I've been doing a lot of reflection throughout the day, all these thoughts following up our relaunch, in addition to this being 9/11. Kelly will tell you that I'm a little bit obsessed about all things September 11th. It was one of those generational forming moments and it happened in the midst of a media society. It was the first world shaping moment that was witnessed in real time. So I was up early this morning watching all the memorial tributes taking place. So dwelling on the tragedy while trying to comprehend what happened last night was difficult. Kelly and Kaelyn took a walk while a messed around with the podcast [still a little rough around the edges. This weeks isn't easy to listen to, but I think we've finally figured it out]. I picked them up in the park and went out to get some lunch.
As Kelly and I talked, we were both in a haze; planning months for a singular event means some sort of let-down will follow. I was ecstatic with how things went last night and thrilled with meeting some new people, but you always tend to think there would be a few more. But that's where your mind can start leading you astray. All that work wasn't for just one event. We've been planting seeds that could take years to take root. Patience is the key.
So reflecting on last night, it was everything it needed to be.

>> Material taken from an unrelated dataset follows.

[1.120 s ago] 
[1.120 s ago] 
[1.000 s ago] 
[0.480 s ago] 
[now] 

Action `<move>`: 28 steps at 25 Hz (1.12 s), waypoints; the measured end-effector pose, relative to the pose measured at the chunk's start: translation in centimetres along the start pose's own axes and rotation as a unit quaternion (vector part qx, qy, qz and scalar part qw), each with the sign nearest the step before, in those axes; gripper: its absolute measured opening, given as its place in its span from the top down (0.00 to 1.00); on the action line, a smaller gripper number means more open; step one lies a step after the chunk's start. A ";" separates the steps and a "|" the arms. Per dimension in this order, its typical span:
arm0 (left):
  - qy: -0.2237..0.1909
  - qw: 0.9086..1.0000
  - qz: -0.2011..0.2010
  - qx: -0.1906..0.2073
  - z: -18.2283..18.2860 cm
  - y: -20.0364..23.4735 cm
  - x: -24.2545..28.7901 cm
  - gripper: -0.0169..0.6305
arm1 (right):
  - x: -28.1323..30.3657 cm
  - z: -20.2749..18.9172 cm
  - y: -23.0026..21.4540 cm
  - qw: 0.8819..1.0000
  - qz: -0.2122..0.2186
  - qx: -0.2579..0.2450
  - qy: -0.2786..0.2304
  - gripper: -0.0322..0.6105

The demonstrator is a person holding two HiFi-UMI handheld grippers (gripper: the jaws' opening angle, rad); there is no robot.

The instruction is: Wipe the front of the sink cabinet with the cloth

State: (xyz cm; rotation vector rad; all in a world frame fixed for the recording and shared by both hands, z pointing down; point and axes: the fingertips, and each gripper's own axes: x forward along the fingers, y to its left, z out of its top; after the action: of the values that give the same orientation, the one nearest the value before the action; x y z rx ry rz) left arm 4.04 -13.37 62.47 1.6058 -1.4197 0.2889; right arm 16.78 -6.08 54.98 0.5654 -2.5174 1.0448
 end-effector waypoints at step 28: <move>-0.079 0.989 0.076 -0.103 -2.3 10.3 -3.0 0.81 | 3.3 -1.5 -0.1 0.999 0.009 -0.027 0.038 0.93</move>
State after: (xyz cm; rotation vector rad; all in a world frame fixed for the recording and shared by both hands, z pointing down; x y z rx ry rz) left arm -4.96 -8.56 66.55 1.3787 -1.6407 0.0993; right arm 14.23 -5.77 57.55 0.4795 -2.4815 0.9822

It was a new beginning. It was a great experience. And just a couple hours ago I got a call from someone who received a mailer and was unable to attend yesterday; they said they'd be there this week. It's crazy.

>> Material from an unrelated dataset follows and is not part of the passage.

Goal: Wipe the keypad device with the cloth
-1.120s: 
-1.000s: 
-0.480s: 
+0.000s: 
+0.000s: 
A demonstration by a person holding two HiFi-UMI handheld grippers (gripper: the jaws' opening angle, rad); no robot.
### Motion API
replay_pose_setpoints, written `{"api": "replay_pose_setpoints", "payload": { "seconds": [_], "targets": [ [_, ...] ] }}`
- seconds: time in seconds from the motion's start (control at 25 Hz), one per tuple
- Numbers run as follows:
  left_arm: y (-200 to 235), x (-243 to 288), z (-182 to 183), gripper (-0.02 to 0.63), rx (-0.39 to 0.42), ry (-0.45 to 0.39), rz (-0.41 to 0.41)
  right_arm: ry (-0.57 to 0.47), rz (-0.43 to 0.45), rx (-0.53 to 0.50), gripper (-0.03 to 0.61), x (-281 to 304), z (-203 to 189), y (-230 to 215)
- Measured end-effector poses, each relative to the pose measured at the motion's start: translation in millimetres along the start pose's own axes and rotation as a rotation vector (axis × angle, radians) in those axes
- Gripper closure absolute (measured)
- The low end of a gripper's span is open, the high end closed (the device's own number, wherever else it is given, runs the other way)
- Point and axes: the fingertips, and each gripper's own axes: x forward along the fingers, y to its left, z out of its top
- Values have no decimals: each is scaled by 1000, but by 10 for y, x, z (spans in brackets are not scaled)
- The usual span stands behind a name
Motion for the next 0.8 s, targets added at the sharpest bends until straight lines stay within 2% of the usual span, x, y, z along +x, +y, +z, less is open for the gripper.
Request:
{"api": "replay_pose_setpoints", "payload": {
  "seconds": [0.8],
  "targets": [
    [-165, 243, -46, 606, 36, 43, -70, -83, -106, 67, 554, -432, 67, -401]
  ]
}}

Maybe this is the best way to explain it: I've never really had to approach a job or project that seemed to have no clear ending. And that's what starting Echo has been like. You can't get too high, you can't get too low because tomorrow's another day.
And next week we're playing the Browns so it can't be that bad.
A couple of pictures for ya. Many thanks to my father-in-law who came up to take pictures. And Bev watched Kaelyn so Kelly and I were free to get things done.